3. How The Tragic Science will do Good

This brings me to the issue of the book’s intended audience. As stated above, DeMartino wants to (also) address outsiders and explain to them why economists go wrong in their approach to harm. However, I believe that where the book is strongest, it also has the potential to shake economists out of their self-confidence because of DeMartino’s ability to present material they will be deeply familiar with in a new light. For an example, just recall DeMartino’s discussion of the continuity and substitutability assumptions I outlined above. On top of that, many parts of the book can also serve as excellent teaching materials as they provide clear, but charmingly opinionated introductions to the historical development of welfare economics and causal inference that will give economics students with opposing views much to chew on.

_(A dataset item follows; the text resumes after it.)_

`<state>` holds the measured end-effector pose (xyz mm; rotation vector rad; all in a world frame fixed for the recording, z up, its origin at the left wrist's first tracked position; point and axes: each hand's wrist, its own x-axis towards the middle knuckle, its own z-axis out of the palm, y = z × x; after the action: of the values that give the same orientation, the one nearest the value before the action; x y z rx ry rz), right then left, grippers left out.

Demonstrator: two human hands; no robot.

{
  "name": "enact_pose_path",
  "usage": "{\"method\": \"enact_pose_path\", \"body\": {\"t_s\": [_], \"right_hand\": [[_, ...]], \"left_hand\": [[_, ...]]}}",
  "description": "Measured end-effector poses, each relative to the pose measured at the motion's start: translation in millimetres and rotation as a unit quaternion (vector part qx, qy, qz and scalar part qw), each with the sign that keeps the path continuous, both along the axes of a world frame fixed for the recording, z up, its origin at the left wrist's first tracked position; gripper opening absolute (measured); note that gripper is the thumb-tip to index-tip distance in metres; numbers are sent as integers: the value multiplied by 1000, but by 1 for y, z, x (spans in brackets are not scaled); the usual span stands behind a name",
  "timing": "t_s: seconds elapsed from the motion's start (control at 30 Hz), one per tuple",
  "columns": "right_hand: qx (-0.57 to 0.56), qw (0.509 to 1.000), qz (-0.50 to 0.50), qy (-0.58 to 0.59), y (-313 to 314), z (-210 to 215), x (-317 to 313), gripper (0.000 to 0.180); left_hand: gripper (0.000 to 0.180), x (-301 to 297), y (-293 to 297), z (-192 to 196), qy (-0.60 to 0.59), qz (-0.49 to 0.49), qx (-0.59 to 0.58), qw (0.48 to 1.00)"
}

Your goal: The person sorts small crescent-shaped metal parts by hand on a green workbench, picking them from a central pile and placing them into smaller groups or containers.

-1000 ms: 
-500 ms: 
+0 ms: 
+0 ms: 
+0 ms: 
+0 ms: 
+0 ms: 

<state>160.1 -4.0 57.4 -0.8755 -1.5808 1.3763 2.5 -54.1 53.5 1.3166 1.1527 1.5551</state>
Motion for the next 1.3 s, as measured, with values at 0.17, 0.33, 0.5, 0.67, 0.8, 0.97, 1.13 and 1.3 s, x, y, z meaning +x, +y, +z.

So, all in all, my recommendation is: read this book! It will certainly do you no harm, and some of you may stand to benefit significantly from it.

Lukas Beck is a post-doc at the Mercator Research Institute on Global Commons and Climate Change (MCC) in Berlin, where he works on the FORMAS-funded Rivet project on ‘Risk, values, and decision-making in the economics of climate change.’ His research focuses on economic methodology, the intersection between economics and cognitive science, and the normativity of the sciences.